**The problem**
Exactly the lines from the one that contains "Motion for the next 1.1" through the end of the material below are to be output, the first and last included.

--- START ---

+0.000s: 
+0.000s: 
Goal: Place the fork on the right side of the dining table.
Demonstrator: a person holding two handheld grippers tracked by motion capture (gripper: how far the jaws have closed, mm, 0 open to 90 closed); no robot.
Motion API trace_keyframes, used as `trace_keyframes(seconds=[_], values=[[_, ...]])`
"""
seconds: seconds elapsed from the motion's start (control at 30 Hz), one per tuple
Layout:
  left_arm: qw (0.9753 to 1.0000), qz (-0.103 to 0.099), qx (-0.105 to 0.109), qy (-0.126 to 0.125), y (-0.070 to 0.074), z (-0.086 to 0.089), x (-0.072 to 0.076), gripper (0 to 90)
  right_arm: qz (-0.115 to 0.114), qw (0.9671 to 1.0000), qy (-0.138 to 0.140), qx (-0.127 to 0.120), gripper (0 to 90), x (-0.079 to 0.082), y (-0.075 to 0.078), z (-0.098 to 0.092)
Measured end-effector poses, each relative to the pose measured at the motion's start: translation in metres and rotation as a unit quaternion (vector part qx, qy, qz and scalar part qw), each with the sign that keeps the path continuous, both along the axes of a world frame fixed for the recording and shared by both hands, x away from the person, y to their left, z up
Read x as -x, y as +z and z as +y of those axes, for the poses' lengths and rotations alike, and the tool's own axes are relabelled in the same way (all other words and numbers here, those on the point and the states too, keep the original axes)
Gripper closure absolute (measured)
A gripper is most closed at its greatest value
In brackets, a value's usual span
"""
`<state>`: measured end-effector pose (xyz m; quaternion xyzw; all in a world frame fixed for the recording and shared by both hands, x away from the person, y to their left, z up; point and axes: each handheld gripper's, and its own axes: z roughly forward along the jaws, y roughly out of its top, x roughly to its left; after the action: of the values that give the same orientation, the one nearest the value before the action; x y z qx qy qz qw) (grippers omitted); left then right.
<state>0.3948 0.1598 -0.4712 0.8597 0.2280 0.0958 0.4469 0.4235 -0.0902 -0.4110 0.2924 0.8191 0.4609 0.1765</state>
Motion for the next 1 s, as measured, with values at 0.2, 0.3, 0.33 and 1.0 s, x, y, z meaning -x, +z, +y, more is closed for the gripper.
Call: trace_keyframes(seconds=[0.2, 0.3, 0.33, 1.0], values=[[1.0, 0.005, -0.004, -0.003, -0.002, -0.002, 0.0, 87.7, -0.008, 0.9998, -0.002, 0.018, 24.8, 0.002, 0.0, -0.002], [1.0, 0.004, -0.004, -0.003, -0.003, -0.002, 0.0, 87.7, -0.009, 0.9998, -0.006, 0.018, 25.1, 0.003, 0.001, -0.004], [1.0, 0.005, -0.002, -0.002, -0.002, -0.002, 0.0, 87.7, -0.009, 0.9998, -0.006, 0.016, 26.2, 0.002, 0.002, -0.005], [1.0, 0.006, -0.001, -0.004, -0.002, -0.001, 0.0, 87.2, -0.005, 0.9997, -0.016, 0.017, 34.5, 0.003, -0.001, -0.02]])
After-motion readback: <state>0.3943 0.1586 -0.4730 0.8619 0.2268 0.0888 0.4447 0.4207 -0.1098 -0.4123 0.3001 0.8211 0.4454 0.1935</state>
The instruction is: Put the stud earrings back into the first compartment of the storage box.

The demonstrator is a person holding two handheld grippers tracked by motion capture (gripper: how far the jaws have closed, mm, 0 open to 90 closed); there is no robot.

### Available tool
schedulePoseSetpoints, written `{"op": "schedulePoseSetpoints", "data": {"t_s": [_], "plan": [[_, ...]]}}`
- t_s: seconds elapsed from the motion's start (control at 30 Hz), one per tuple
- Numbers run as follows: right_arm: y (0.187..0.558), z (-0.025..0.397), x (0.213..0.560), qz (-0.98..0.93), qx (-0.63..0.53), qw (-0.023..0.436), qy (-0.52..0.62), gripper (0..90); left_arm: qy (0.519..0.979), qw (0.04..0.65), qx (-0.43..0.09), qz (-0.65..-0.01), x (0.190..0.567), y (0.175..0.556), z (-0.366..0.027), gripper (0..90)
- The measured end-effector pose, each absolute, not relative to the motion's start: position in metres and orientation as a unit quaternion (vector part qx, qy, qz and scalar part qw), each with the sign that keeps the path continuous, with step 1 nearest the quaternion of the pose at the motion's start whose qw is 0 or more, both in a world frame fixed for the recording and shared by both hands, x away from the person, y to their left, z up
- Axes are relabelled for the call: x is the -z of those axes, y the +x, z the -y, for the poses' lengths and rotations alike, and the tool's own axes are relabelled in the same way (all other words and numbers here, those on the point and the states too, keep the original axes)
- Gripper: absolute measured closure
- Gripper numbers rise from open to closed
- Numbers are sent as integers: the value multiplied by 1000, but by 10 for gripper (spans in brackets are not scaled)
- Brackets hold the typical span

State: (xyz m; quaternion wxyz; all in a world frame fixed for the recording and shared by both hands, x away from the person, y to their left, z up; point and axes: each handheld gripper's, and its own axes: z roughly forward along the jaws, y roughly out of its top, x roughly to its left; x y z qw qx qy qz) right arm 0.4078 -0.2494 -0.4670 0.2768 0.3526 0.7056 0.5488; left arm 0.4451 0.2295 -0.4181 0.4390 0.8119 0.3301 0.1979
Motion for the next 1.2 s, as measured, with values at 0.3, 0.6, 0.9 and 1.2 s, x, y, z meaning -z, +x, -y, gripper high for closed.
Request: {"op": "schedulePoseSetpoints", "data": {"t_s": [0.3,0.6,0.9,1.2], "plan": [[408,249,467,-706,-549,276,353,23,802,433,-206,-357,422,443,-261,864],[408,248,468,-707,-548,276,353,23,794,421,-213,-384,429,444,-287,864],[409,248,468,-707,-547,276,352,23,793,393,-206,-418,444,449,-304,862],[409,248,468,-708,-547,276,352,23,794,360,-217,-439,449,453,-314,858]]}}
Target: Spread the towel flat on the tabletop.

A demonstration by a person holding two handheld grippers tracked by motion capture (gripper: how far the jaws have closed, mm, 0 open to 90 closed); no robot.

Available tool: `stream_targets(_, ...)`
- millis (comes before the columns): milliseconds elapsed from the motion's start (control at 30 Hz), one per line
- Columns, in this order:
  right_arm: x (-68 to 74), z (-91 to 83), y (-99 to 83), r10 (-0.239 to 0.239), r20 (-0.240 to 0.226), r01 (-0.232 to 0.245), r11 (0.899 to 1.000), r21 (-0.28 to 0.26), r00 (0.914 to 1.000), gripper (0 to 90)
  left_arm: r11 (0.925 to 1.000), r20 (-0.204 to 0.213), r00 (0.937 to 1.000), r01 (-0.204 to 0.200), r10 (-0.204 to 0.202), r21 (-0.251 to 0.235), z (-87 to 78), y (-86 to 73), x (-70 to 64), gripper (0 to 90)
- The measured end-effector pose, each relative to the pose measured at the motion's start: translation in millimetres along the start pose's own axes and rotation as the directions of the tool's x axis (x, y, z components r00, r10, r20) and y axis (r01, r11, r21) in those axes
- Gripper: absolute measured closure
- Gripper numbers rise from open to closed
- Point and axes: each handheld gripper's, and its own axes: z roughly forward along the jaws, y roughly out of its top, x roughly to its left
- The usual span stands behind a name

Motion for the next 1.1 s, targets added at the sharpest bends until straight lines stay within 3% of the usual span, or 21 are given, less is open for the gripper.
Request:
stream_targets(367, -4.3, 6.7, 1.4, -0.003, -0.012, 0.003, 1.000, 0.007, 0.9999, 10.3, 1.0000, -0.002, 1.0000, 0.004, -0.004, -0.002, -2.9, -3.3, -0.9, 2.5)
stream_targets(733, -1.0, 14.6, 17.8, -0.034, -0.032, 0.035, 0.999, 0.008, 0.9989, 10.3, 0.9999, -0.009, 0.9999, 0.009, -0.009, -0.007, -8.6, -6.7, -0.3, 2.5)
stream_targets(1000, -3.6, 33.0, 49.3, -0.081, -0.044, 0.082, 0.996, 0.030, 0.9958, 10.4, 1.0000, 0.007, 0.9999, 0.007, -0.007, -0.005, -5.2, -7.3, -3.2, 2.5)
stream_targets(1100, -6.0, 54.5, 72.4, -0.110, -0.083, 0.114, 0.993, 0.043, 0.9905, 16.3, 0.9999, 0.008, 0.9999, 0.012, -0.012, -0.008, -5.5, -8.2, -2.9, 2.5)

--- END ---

**Response to this exercise**
Motion for the next 1.1 s, targets added at the sharpest bends until straight lines stay within 3% of the usual span, or 21 are given, less is open for the gripper.
Request:
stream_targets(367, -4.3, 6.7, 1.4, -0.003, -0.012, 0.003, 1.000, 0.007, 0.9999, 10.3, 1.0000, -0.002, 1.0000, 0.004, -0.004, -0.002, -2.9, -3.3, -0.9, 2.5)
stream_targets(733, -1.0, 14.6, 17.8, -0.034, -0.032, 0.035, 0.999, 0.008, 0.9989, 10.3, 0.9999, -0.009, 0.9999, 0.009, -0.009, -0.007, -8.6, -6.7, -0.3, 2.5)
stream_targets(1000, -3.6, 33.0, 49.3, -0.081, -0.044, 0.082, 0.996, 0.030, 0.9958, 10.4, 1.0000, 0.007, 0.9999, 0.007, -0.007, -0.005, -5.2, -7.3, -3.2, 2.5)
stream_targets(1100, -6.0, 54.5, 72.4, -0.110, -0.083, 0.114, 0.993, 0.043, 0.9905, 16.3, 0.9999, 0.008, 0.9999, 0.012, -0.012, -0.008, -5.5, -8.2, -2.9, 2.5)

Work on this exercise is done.